Top of Source data
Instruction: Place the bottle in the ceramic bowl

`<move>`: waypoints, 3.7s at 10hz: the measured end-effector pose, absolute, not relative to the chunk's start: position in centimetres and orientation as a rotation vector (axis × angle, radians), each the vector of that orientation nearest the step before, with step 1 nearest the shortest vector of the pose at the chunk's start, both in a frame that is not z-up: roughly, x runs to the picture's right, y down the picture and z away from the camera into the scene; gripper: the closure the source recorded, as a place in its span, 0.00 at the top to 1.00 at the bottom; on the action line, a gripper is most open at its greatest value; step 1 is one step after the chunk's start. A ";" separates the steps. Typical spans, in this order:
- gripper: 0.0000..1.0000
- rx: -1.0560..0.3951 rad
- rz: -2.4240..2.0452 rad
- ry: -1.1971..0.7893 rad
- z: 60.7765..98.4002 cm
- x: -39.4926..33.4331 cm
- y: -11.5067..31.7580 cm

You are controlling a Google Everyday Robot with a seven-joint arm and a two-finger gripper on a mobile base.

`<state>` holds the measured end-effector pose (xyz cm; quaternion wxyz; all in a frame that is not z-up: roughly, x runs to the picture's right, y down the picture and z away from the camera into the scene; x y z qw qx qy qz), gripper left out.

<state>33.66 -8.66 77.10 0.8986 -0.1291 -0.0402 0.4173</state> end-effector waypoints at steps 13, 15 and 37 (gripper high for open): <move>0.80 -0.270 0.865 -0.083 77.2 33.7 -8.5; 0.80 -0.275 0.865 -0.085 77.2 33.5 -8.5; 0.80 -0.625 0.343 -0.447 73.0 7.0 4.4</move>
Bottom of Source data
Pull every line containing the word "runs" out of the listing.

`<move>`: waypoints, 3.7s at 10hz: the measured end-effector pose, absolute, not relative to the chunk's start: position in centimetres and orientation as a rotation vector (axis × angle, radians), each the vector of that orientation nearest the step before, with step 1 nearest the shortest vector of the pose at the chunk's start, both in a frame that is not z-up: roughly, x runs to the picture's right, y down the picture and z away from the camera into the scene; gripper: the closure the source recorded, as a place in its span, 0.00 at the top to 1.00 at the bottom; on the action line, a gripper is most open at its greatest value; step 1 is one step after the chunk's start. A ";" separates the steps. Typical spans, in this order:
`<state>` holds the measured end-effector pose (xyz cm; quaternion wxyz; all in a frame that is not z-up: roughly, x runs to the picture's right, y down the picture and z away from the camera into the scene; x y z qw qx qy qz), gripper left out.

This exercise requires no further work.